What needs to be done
From the material below, return every line that includes "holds".

Material for this task
Segment Open

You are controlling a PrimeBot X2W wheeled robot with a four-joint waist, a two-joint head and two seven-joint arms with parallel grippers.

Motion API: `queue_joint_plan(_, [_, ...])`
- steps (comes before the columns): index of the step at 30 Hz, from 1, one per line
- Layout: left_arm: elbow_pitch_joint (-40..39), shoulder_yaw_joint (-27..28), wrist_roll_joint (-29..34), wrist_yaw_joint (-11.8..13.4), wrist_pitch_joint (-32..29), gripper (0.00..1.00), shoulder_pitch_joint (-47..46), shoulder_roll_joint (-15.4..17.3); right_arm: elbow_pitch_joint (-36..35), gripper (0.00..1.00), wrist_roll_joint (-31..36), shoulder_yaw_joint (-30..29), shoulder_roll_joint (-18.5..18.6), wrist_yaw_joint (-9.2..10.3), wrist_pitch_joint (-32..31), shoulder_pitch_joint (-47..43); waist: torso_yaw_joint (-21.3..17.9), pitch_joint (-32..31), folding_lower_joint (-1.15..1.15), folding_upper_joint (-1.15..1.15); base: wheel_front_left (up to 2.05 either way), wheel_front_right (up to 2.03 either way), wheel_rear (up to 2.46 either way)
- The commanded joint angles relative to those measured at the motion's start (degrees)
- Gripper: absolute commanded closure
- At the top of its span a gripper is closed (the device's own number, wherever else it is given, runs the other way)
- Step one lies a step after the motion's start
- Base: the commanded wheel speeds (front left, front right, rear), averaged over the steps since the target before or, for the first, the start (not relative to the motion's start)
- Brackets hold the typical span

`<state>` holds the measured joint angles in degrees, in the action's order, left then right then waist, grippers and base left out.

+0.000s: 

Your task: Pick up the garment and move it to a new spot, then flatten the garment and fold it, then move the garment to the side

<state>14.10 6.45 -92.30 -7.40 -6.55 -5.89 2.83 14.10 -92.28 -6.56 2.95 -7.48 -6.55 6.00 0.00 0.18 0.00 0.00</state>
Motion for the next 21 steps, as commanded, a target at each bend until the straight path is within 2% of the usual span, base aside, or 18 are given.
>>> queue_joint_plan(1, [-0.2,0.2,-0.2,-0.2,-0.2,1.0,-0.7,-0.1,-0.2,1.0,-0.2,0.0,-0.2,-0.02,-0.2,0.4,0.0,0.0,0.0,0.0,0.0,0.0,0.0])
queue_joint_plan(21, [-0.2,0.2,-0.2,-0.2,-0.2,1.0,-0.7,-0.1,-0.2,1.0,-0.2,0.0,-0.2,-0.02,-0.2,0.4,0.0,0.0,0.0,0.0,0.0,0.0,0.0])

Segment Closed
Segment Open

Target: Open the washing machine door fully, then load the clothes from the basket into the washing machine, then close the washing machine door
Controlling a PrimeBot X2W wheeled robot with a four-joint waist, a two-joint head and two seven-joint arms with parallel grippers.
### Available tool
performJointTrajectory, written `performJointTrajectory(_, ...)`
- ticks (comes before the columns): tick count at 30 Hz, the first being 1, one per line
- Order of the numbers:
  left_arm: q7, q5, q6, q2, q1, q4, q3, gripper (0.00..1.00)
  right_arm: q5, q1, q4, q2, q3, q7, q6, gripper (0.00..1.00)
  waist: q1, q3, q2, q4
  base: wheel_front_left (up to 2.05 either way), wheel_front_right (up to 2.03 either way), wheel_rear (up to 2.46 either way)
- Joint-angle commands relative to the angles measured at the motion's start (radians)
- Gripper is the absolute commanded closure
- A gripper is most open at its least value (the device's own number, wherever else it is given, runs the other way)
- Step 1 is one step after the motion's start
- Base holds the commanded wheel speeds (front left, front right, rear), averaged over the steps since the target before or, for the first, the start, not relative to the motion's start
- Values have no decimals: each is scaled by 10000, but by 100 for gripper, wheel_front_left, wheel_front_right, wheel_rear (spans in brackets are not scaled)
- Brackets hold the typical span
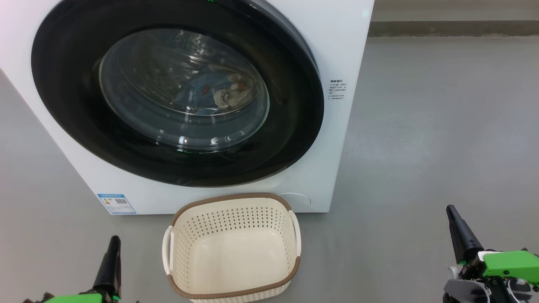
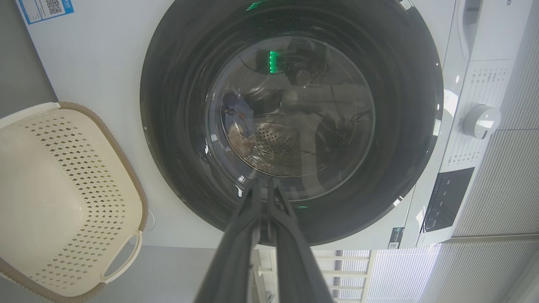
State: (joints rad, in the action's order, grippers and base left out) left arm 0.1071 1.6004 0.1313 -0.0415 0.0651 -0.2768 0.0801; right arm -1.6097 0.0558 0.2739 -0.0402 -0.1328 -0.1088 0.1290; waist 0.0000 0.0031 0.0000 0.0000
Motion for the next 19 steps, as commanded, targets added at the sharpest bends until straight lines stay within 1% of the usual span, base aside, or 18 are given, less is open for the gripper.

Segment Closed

Written answer
`<state>` holds the measured joint angles in degrees, in the action's order, left then right then waist, grippers and base left out.
- Base holds the commanded wheel speeds (front left, front right, rear), averaged over the steps since the target before or, for the first, the start, not relative to the motion's start

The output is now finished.